Es inevitable preguntarse de dónde surge el odio que se tuvieron, sobre todo si consideramos el final de la historia. Arruinado Góngora económicamente, Quevedo procedió a comprar su casa en Madrid y terminó echándolo cuando el otro tenía la salud deteriorada. En pleno trance de muerte, Góngora acusa tristemente a Quevedo de ladrón y poco amante de la poesía, (“Musa que sopla y no inspira / y sabe que es lo traidor / poner los dedos mejor / en mi bolsa que en su lira, / no es de Apolo, que es mentira”) mientras que el madrileño compone de nuevo un monumento al odio:

Este que, en negra tumba, rodeado
de luces, yace muerto y condenado,
vendió el alma y el cuerpo por dinero,
y aun muerto es garitero;
y allí donde le veis, está sin muelas,
pidiendo que le saquen de las velas.

Ordenado de quínolas estaba,
pues desde prima a nona las rezaba;
sacerdote de Venus y de Baco,
caca en los versos y en garito Caco.

Como todo en la Historia Universal, esta pelea puede seguirse a través de la web, pero algunos de sus detalles se escapan a ese Aleph inconmensurable. Según repiten muchas fuentes imprecisas, una frase a lo Osho de Borges señala que hay que tener cuidado con la elección de nuestros enemigos, porque terminamos pareciéndonos a ellos. Uno puede rastrear la idea en varios pasajes de la obra de Jorge Luis Borges (en “Los Teólogos” sin ir más lejos) y puede corroborarla en la historia de estas estatuas del barroco español. Siendo cada uno el símbolo de temperamentos muy diferentes, y habiendo sostenido proyectos poéticos que parecían chocar violentamente en su tiempo, esas diferencias se han limado para nosotros y los dos han terminado siendo, como los Juan de Panonia y Aureliano del cuento célebre, dos caras de la misma moneda. En mi colección Historia de la literatura publicada por RBA editores, Góngora y Quevedo ocupan ese lugar inmediato que se destina a los contemporáneos, noveno y décimo, respectivamente.

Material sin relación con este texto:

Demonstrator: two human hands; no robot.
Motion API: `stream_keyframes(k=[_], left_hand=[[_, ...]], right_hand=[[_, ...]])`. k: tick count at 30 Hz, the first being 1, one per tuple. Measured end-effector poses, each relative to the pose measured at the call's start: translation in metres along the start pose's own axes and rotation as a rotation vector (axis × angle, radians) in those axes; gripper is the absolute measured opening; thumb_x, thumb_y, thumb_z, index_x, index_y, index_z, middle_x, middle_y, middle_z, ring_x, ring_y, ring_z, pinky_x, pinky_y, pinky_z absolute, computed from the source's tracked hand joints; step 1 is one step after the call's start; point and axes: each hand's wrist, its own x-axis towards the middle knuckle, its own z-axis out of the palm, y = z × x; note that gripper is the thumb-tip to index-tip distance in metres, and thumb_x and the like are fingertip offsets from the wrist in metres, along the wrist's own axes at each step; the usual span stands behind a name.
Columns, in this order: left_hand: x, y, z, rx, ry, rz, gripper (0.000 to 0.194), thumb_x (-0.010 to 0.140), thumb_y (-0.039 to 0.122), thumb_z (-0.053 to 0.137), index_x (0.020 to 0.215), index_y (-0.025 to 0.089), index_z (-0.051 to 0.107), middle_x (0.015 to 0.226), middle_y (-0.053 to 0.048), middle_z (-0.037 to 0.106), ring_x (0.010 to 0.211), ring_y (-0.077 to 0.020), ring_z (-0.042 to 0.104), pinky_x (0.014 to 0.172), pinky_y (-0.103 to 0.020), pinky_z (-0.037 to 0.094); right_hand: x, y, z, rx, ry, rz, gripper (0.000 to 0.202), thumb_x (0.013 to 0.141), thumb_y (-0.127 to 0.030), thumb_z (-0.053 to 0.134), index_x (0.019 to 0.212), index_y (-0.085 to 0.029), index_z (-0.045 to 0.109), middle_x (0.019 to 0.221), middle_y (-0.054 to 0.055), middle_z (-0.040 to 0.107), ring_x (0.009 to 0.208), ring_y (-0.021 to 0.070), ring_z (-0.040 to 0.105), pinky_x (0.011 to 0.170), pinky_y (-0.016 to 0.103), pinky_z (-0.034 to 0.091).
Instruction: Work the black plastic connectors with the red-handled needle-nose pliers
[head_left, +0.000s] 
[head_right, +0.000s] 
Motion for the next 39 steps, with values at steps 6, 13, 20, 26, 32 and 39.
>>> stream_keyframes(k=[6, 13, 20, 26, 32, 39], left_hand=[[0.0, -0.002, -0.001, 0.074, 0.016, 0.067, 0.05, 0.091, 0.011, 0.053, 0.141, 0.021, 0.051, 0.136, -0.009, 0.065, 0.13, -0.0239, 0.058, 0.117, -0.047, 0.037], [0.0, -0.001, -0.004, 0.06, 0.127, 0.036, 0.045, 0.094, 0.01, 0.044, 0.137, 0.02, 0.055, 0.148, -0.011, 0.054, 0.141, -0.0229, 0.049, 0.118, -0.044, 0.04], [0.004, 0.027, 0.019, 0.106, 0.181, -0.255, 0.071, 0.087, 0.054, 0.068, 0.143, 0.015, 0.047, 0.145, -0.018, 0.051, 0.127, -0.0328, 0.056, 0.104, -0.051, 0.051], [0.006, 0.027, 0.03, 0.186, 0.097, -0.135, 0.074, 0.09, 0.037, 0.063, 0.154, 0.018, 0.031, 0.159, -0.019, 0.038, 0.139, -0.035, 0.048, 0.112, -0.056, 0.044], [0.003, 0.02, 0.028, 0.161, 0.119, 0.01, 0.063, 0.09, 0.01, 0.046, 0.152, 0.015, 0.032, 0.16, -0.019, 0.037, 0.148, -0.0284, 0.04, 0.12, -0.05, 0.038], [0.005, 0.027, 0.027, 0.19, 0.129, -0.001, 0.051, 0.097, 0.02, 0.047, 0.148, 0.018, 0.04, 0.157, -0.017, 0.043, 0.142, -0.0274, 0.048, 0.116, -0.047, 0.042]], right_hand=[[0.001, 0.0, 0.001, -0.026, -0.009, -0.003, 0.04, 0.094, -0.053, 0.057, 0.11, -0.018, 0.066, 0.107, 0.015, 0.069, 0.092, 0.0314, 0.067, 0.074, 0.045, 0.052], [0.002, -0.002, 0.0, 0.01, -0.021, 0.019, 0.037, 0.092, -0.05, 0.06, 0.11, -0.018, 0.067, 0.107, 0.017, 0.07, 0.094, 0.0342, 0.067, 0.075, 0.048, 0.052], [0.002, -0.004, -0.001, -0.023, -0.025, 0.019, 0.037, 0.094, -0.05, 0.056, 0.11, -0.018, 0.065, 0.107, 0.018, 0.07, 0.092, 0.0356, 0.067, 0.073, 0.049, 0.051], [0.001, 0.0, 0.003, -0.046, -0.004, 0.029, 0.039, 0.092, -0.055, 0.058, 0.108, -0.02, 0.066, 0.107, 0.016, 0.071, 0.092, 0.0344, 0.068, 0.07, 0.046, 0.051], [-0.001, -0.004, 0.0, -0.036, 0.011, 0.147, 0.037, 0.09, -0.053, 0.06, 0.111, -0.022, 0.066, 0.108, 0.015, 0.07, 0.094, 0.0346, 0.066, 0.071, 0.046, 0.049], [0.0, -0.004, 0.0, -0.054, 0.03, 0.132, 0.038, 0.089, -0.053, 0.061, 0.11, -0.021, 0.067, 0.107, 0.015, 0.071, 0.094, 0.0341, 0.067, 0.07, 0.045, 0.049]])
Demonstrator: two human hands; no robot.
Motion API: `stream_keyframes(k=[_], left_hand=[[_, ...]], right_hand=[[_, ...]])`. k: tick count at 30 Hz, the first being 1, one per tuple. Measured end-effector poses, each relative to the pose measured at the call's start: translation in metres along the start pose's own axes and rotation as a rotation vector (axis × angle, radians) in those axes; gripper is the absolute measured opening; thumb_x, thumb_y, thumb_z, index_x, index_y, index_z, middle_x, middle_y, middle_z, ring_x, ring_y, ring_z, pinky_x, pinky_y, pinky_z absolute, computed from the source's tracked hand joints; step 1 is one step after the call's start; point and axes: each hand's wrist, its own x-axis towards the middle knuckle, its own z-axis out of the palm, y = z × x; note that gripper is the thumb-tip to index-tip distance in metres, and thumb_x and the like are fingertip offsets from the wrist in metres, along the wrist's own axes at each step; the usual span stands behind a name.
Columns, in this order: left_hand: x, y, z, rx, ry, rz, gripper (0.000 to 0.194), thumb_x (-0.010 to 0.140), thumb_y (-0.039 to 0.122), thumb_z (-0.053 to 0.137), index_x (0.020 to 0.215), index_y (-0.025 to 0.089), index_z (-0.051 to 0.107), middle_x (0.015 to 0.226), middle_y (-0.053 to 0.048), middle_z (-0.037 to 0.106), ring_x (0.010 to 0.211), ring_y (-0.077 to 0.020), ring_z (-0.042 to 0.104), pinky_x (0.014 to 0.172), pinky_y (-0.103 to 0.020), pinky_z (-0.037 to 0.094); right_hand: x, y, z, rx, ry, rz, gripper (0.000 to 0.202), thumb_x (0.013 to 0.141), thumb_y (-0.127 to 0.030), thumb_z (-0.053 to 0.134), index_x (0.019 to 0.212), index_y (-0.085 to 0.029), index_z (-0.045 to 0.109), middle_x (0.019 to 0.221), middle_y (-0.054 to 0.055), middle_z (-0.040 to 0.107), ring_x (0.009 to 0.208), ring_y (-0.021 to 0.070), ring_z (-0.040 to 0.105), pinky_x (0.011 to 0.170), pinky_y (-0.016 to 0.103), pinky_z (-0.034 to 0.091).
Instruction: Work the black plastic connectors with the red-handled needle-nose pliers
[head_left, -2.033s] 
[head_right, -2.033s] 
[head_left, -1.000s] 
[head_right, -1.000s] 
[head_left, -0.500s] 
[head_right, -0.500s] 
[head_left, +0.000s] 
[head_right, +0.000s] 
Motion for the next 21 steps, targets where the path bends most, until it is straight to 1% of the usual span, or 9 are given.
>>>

Y cuando salgo a caminar por Alta Córdoba, el barrio en el que nací y en el que vivo, no puedo evitar sonreír cuando veo venir la seguidilla de calles hacia el Norte: Cervantes, Castelar, Fray Luis Torres, Calderón de la Barca… Sé que en un momento voy a toparme con Quevedo y que, tres cuadras más allá, Góngora le pone un límite al barrio, custodiando las puertas de la decencia. Uno puede elegir sus enemigos con cuidado y terminar pareciéndose a ellos gloriosamente. Lo que no puede es adivinar que su nombre terminará entrelazado al del Otro en las inmediaciones de la cancha de un equipo de segunda división, en una ciudad ruinosa levantada en el centro de un país periférico. Cuando escucho los gritos de la hinchada de Instituto pienso, casi siempre, que no hay prueba mayor de la vanidad de toda empresa humana, incluso la de la poesía más refinada escrita en un idioma hermoso.

Flavio Lo Presti

(Córdoba, Argentina, 1977) es profesor en Letras Modernas, docente de enseñanza media y periodista cultural. Desde hace tres años, además de escribir reseñas y entrevistas, mantiene en La voz del interior de Córdoba una columna mensual que se titula «Yo escribo mucho peor»: una especie de híbrido entre columna de opinión y relato, que dio origen a su primer libro, Recuerdos de Córdoba, editado en 2013 por China Editora.